Why great
Indian middle class consumer is a Myth
For an
economy to grow sustainably over the long run, its consumption spending must be
broad-based. However, consumption patterns in India are highly asymmetrical:
the top 25% of India’s population accounts for 52% of its annual consumption;
and approximately 75% of it is unable to spend more than Rs 5,000 a month,
according to a report by Kotak Securities, a Mumbai-based securities company.
It is now expected that 64% of the country’s population could remain in the
low-spending category even in 2020.
Infrastructure
While China
also faces consumption-related challenges, in recent years, the government has
taken many initiatives to boost demand. The most notable among these
initiatives is a massive infrastructure investment programme that will enable
marketers to transport goods and services to the less-accessible parts of the
country. Infrastructure project will also create new jobs, which will improve
household spending capacity.
Bank
accounts
Ease of
banking access is critical for consumption growth in an economy. This is
because easy access to bank branches lures people towards saving a part of
their income and depositing it in a bank to earn interest. These savings are
mobilised by banks in the form of loans offered to consumers and businesses.

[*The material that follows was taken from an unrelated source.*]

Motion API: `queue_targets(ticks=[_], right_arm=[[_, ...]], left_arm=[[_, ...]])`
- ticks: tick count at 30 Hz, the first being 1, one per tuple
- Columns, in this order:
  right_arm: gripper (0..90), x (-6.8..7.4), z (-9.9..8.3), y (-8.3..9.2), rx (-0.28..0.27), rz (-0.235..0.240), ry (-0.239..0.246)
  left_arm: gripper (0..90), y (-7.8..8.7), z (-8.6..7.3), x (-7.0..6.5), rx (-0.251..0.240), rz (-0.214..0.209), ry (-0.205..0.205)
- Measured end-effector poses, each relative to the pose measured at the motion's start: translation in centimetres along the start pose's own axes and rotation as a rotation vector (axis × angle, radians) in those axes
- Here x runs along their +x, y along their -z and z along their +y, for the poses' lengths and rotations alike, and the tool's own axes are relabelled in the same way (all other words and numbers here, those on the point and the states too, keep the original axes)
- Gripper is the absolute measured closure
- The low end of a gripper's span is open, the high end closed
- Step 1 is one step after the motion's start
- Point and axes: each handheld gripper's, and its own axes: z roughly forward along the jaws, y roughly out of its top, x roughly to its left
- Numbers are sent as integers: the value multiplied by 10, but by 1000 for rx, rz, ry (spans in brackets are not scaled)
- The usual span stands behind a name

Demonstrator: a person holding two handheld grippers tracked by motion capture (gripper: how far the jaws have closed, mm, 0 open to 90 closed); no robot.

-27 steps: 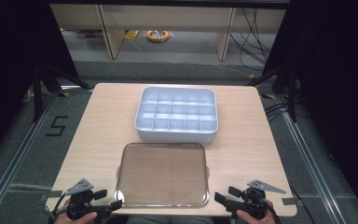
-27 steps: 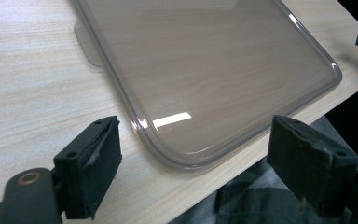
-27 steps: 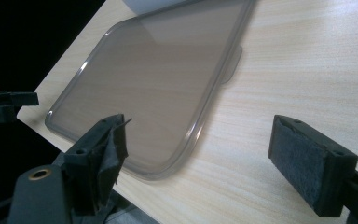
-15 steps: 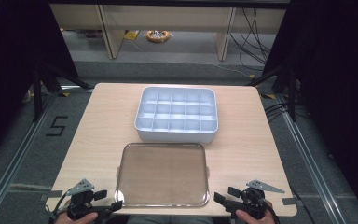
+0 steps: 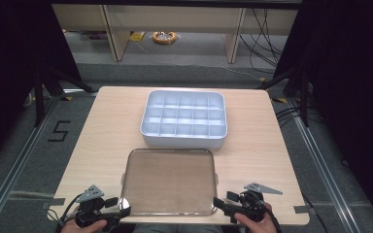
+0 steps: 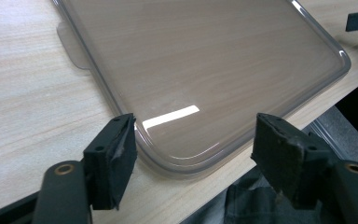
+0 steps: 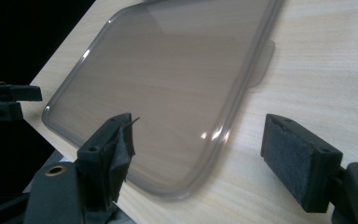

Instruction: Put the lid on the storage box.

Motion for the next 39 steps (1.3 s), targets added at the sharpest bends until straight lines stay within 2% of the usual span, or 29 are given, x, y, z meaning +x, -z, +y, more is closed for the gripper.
queue_targets(ticks=[1,2,3,5,6,7,8,9,10,12,13,14,15,17,18,19,23,24,25,27,30,31,32,33,34,37,38,39], right_arm=[[271,0,1,-2,4,-14,5],[276,3,1,-4,11,-14,-25],[278,1,2,-6,12,-20,9],[279,1,3,-9,18,-31,16],[284,2,4,-12,32,-24,13],[284,6,5,-14,47,-12,-35],[284,3,6,-16,36,-12,13],[284,3,7,-19,39,-21,18],[284,3,8,-20,44,-22,10],[284,4,9,-23,54,-28,11],[284,4,9,-25,54,-32,8],[284,4,9,-26,59,-29,4],[283,4,9,-27,61,-33,2],[283,4,9,-28,63,-35,1],[283,4,10,-28,63,-35,-1],[283,5,10,-28,64,-33,-2],[284,5,10,-30,69,-30,-10],[284,3,11,-32,71,-47,-13],[284,3,11,-32,70,-41,-11],[287,3,12,-33,73,-39,-14],[279,2,13,-36,68,-62,-7],[278,2,14,-36,65,-60,-14],[294,-1,14,-36,52,-48,-55],[308,1,13,-34,53,-40,-112],[323,-2,12,-34,45,-40,-107],[404,-7,10,-31,21,-39,-155],[427,-6,9,-30,20,-33,-197],[452,-8,8,-29,12,-29,-219]], left_arm=[[317,-2,3,0,-4,1,-3],[345,-3,5,0,0,3,-7],[365,-3,5,0,0,3,-7],[372,-6,7,1,-3,-6,9],[413,-8,10,5,12,-9,10],[412,-8,10,5,12,-9,10],[427,-12,12,9,20,-7,48],[445,-13,14,11,35,5,30],[447,-14,16,11,25,9,46],[465,-15,19,14,28,18,47],[472,-14,20,17,62,30,15],[478,-17,20,16,27,37,53],[483,-16,21,18,41,39,39],[497,-16,21,17,35,46,53],[508,-14,22,19,65,53,20],[512,-14,22,19,75,56,14],[505,-18,22,22,73,78,19],[507,-22,21,25,88,80,37],[511,-24,21,26,77,76,45],[516,-25,22,25,85,74,40],[516,-27,23,23,74,84,46],[516,-27,22,23,70,88,58],[521,-27,21,22,62,90,59],[526,-26,21,22,76,81,41],[527,-26,21,22,76,81,41],[519,-25,19,20,69,80,53],[511,-25,18,18,65,90,47],[507,-24,17,16,79,95,18]])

Consumers use these loans to purchase cars, homes etc.; whereas businesses
invest them in further growth. The growth so generated allows them to hire more
people, at better wages, which improves the spending ability of the country as
a whole. At present, more than 50% of India’s population contributes 1.5% to
its total savings deposits. This is largely because close to 70% of the
country’s population still resides in rural areas where banks- particularly
private sector banks – have not been able to establish a credible rural
presence. The government has taken some steps, such as the direct transfer of
subsidy and the Pradhanmantri Jan Dhan Yojana, to improve bank account
ownership. However, the disappointing execution has led to limited
success.
E-commerce
As we
rapidly progress towards an era where most purchases will take place online,
the penetration of e-commerce will be one of the key parameters for evaluating
a country’s consumption ability. The Kotak report referred to earlier, suggests
that 40 million people are expected to actively shop online in India in 2015.

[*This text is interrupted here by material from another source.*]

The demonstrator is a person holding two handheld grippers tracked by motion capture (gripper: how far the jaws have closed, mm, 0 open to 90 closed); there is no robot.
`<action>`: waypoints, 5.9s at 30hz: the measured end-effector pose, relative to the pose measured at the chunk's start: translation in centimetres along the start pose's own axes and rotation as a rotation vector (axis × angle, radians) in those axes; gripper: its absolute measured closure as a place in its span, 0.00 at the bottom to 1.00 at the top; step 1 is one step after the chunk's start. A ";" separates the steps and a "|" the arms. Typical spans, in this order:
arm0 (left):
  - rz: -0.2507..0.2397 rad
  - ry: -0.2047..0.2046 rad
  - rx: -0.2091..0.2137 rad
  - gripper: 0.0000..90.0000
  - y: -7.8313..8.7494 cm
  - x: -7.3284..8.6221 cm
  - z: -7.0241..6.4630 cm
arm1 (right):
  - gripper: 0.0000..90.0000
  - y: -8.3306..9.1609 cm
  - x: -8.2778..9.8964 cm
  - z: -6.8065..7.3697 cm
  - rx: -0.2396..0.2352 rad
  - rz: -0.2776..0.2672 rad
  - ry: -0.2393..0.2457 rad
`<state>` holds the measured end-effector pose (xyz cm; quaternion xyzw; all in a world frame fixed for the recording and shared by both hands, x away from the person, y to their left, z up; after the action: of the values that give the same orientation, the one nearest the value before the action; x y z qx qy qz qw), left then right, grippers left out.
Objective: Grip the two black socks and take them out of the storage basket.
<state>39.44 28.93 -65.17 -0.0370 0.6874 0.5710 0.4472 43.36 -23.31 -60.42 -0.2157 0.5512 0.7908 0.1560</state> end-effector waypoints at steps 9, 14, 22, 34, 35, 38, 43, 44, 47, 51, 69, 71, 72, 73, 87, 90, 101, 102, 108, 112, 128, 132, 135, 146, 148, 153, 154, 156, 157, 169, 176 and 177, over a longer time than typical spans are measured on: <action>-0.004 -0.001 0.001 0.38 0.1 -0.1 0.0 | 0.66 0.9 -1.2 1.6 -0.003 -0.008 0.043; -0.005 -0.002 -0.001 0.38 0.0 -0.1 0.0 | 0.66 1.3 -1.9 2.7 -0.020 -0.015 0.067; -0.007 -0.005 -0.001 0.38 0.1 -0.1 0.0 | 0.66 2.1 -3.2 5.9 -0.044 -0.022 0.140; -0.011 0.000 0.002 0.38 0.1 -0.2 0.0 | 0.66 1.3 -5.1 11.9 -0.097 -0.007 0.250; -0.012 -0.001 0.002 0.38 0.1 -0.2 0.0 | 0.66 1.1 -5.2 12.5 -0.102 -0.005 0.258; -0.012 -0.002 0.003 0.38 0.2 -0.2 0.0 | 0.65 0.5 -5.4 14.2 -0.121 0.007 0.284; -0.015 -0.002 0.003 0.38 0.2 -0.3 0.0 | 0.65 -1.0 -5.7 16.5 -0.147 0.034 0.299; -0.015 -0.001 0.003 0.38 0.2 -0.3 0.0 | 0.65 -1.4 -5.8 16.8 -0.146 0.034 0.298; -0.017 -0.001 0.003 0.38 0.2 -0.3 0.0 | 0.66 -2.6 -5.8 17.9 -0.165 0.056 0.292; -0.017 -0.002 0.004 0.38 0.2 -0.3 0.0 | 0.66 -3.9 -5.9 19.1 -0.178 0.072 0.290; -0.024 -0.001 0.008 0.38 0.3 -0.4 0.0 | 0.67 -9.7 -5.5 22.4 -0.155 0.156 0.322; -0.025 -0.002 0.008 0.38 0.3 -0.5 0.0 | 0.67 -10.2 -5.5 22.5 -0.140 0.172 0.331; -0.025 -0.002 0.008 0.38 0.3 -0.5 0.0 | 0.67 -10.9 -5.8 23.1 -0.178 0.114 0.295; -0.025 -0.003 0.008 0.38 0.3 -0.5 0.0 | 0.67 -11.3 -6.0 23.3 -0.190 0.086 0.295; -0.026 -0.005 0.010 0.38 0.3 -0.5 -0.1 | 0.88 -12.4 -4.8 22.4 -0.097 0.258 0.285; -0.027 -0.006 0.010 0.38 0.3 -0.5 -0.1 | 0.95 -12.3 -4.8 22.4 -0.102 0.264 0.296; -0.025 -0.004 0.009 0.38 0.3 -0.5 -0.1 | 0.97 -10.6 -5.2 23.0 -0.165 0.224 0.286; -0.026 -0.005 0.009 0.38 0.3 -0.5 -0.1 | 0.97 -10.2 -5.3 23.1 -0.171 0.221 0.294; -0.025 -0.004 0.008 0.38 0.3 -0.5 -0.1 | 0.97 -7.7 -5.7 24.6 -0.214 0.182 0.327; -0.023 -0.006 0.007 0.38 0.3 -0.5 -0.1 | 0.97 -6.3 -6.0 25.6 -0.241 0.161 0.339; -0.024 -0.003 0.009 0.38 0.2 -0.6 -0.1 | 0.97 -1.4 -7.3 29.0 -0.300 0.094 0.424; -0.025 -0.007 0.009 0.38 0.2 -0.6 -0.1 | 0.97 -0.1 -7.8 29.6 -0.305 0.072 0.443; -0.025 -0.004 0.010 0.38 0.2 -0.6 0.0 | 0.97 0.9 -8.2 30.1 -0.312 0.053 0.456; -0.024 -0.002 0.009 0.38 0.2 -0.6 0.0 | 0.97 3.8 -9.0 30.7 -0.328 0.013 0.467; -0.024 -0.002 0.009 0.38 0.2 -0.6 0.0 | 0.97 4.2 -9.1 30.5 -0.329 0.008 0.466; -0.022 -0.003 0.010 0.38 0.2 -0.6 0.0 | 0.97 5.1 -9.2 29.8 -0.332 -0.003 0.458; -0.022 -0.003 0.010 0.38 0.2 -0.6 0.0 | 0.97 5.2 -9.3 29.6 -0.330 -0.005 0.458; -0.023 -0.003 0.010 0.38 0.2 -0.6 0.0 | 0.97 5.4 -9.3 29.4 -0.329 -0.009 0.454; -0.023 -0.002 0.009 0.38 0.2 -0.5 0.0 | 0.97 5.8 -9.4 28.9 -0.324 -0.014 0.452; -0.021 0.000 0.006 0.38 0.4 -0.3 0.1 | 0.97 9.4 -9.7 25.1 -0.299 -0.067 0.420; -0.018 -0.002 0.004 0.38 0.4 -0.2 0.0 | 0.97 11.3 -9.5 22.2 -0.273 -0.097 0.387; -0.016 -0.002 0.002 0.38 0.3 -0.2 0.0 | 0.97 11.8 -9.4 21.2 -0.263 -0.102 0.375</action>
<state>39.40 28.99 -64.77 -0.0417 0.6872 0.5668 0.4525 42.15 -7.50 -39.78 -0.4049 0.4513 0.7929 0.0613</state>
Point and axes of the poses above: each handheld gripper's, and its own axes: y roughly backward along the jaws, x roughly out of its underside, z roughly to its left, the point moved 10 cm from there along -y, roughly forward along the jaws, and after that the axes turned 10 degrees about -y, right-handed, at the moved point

In comparison, Alibaba, a Chinese e-commerce company, estimates that it
actively served 255 million people in 2014. The average number of transactions
per buyer for Alibaba stood at close to 49.8 in 2014, whereas in Indian,
assumptions for 2015 stand at 4. Talking in aggregate terms, most Indian
e-commerce companies estimate that 300 million Indians will shop online in
2020. However, results of Kotak’s analysis suggest that these estimates are farfetched.
Most people who e-commerce companies expect to join the online market by 2020
are already on the internet, and possibly shopping. Consequently, e-commerce
companies must focus on acquiring a larger share of the online spending of the
existing 100-150 million online customers (which only translates to about 1% of
India’s population) than trying to acquire new ones.